- Opening Delimiter -

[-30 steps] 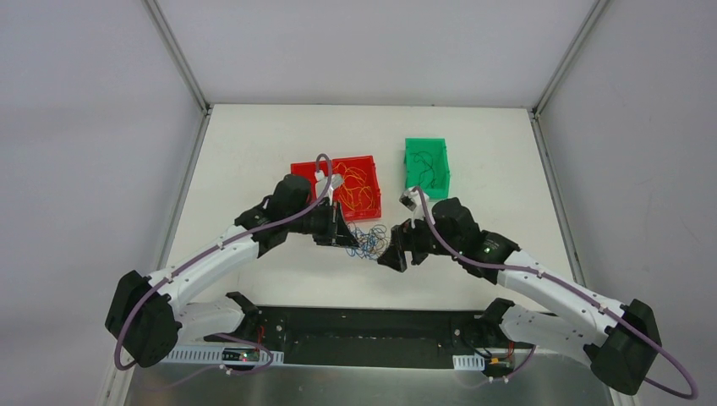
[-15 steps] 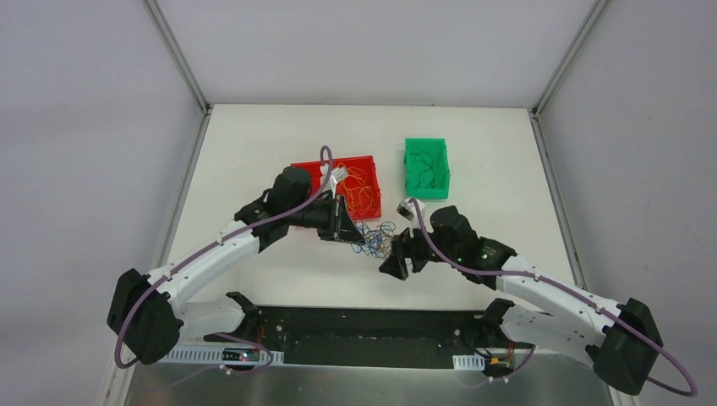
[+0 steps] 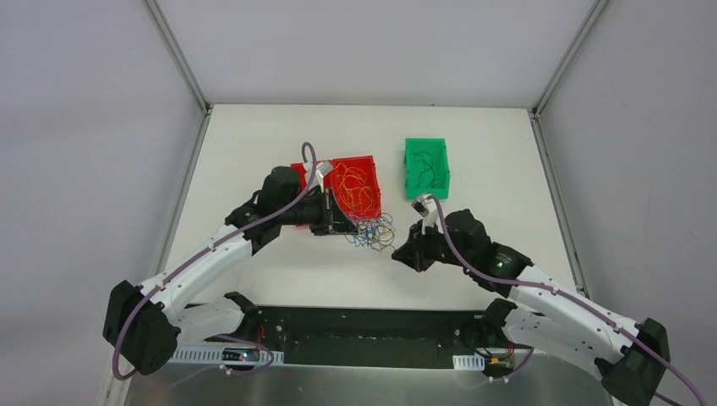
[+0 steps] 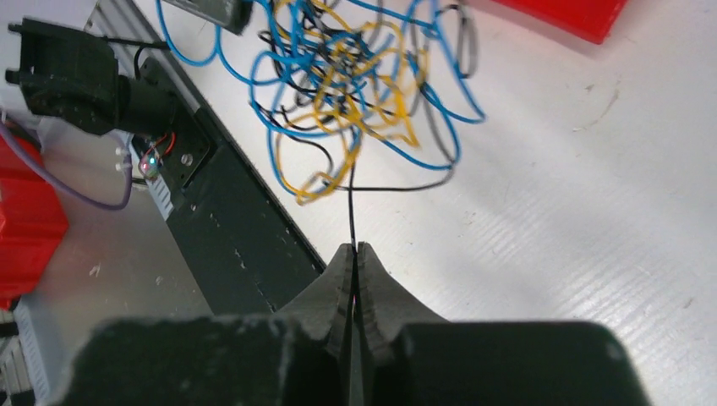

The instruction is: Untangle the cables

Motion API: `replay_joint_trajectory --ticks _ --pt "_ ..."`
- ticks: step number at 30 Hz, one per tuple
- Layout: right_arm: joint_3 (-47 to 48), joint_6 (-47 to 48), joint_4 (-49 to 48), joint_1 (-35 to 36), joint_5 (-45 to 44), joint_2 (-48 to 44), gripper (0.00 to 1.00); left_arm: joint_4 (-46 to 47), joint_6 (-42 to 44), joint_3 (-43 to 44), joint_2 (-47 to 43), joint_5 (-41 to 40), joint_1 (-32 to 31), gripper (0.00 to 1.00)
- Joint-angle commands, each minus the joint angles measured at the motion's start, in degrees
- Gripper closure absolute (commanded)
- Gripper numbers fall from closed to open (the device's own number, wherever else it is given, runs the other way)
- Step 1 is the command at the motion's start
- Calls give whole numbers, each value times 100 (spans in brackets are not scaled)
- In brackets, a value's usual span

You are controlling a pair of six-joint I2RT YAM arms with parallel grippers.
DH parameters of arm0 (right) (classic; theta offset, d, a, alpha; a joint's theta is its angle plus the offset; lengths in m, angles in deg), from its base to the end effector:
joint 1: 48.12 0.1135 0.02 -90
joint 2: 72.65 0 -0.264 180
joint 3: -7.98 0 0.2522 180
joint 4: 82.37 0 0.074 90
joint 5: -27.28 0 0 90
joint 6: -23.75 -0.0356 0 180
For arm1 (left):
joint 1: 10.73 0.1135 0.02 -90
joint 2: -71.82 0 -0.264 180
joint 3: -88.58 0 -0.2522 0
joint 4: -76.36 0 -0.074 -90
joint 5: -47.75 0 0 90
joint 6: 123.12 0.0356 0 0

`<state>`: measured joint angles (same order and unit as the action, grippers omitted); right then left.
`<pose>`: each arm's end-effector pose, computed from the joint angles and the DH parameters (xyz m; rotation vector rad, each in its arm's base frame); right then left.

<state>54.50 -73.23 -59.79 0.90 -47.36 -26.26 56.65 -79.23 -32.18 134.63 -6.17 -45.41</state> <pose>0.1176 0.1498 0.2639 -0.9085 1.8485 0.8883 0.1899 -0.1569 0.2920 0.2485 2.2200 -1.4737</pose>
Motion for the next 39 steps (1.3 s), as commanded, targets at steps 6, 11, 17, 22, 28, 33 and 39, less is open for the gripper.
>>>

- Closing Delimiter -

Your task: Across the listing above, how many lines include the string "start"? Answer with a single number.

Answer to the problem: 2